> _Requirement_
Each line of the listing where the string "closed" appears is to be identified and copied.

______________________________

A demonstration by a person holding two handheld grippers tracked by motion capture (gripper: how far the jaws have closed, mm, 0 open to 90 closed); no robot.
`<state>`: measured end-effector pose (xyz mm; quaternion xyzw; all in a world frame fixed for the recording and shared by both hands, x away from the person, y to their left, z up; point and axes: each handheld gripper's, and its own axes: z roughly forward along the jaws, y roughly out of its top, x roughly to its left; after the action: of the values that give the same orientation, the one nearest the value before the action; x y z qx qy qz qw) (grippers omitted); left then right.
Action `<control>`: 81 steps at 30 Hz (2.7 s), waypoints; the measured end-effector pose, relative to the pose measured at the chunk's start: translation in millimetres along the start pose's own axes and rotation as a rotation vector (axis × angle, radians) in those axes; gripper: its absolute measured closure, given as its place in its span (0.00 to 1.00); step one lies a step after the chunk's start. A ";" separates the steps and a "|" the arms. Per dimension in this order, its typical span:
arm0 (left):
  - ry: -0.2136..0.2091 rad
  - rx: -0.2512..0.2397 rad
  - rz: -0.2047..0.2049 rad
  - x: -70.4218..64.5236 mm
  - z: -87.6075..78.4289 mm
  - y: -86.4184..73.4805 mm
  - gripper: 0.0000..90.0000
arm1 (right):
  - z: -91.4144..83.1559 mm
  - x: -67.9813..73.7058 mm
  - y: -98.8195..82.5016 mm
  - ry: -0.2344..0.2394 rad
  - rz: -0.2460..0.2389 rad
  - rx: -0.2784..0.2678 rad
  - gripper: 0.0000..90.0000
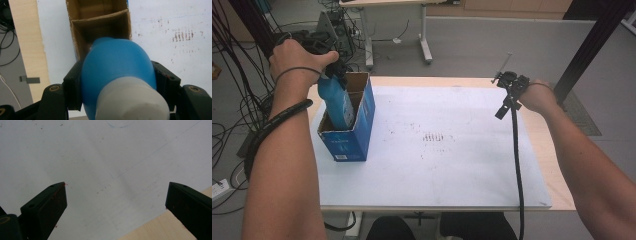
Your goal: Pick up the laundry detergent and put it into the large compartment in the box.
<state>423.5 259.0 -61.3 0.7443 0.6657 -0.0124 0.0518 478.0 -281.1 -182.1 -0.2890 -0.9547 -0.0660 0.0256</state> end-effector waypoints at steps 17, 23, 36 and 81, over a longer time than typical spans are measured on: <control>-0.006 0.022 -0.004 5.6 34.3 1.2 0.42 | 1.9 -1.3 -1.5 0.001 0.006 -0.011 0.04; -0.004 0.025 -0.013 8.1 45.0 -0.6 0.42 | 2.0 -3.1 -4.7 0.007 0.013 -0.018 0.04; 0.003 0.044 -0.006 5.5 69.3 2.1 0.42 | 3.3 -5.2 -9.3 0.010 0.023 -0.026 0.04; -0.021 0.068 -0.015 15.2 113.2 4.6 0.42 | 13.8 -12.2 -14.9 0.029 0.042 -0.038 0.04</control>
<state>435.5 263.0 -174.9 0.7404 0.6699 -0.0435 0.0332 479.7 -298.2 -198.4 -0.3082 -0.9466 -0.0879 0.0355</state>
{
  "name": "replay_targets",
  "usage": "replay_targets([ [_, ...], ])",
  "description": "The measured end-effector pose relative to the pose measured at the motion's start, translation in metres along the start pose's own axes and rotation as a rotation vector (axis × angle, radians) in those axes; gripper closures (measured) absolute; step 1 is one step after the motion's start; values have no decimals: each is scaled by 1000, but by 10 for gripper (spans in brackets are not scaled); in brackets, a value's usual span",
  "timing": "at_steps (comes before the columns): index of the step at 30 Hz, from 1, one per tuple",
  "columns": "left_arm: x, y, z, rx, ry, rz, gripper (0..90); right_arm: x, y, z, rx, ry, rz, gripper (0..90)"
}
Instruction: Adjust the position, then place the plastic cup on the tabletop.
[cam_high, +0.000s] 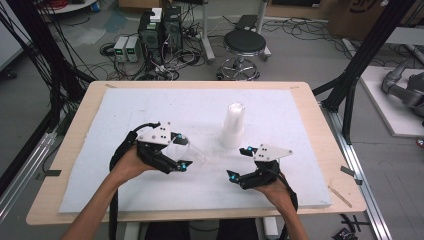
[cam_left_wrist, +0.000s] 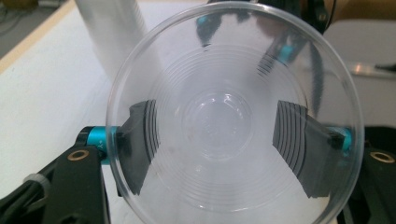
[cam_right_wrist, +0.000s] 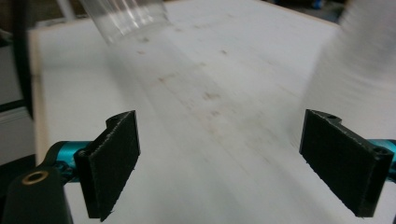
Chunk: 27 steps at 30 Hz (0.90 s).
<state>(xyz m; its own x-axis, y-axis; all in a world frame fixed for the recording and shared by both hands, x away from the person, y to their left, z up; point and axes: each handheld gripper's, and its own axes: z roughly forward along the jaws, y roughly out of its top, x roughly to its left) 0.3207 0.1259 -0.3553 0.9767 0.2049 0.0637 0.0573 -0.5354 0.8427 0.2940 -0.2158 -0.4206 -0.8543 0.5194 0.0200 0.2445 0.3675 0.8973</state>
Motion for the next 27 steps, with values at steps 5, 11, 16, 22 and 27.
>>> replay_targets([
  [5, 9, 6, -1, 116, -4, -10, 304, -10, -19, -11, 24, -119, 49, 123],
  [11, 25, 14, -1, 282, -26, -9, 304, -18, -36, -20, 53, -239, 102, 122],
  [16, 34, 18, -4, 340, -17, -21, 304, -21, -46, -23, 58, -286, 134, 122],
  [22, 35, 20, 1, 363, -19, -17, 305, -22, -48, -24, 45, -293, 148, 122],
  [27, 34, 20, 5, 368, -23, -13, 306, -21, -48, -24, 44, -288, 143, 122],
])
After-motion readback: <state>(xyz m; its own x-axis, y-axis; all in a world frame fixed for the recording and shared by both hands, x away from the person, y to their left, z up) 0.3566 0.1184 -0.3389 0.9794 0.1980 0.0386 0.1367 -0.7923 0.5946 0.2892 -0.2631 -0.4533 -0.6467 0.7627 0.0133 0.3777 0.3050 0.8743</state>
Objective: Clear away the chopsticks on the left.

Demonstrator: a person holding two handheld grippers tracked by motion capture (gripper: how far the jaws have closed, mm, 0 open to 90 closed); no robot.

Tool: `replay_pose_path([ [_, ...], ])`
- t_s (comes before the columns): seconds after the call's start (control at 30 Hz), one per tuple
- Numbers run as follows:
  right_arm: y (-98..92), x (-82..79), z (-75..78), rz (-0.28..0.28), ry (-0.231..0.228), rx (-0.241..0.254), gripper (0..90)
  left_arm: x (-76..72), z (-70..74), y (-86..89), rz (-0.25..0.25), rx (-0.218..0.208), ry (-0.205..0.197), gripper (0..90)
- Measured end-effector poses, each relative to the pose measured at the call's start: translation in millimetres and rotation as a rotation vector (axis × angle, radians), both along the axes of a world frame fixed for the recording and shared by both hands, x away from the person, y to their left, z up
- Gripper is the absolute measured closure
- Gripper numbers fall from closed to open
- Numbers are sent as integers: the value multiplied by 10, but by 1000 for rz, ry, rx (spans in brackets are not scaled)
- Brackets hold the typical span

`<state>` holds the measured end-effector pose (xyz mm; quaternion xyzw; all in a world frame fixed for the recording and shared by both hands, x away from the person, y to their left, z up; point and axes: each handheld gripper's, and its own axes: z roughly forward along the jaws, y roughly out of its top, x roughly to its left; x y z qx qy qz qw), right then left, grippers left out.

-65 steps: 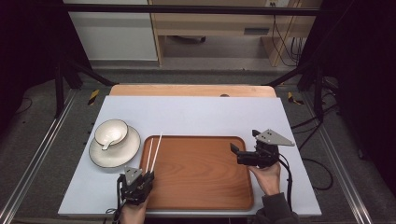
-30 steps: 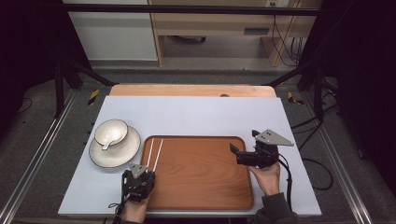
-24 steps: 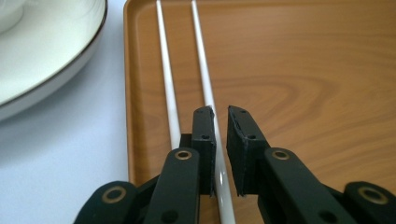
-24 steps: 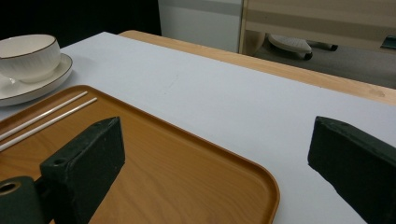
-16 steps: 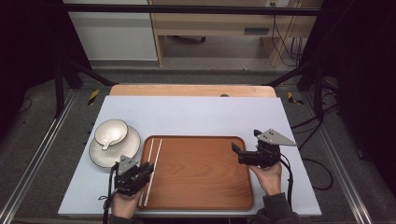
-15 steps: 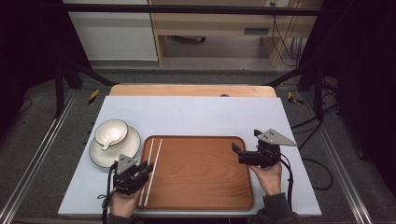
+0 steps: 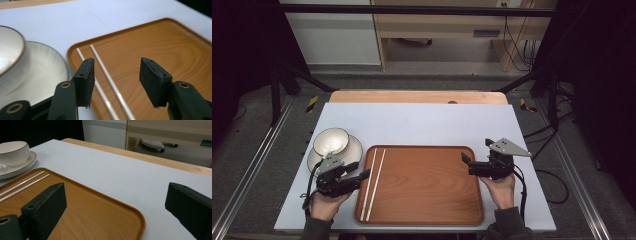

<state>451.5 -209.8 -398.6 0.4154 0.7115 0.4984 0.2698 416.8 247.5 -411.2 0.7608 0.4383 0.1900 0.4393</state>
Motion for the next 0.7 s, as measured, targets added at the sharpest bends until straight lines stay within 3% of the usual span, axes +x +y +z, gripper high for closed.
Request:
replay_pose_path([
  [0.1,-15,1,-1,-8,1,5,38,15,-23,74,-1,-19,1,419],
  [0.17,-28,1,-6,-12,3,3,38,3,-44,113,-9,23,-18,389],
  [0.23,-38,2,-12,-16,4,3,38,-23,-68,160,-29,31,-26,366],
  [0.33,-53,5,-19,-25,6,2,37,-57,-108,231,-28,-1,-28,337],
  [0.43,-64,8,-31,-31,10,1,37,-53,-138,278,-12,9,-21,307],
  [0.7,-77,33,-78,-39,23,-17,35,-67,-205,437,11,-19,-26,270],
])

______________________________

> _Output_
A demonstration by a person holding two handheld grippers tracked by motion capture (gripper: how far the jaws have closed, mm, 0 open to 90 closed); no robot.
Demonstrator: a person holding two handheld grippers tracked by motion capture (gripper: how far the jaws have closed, mm, 0 open to 90 closed); no robot.
- Gripper numbers fall from closed to open
Motion for the next 0.7 s, as measured, targets added at the sharpest bends until straight lines stay within 3% of the usual span, axes +x +y +z, gripper high for closed.

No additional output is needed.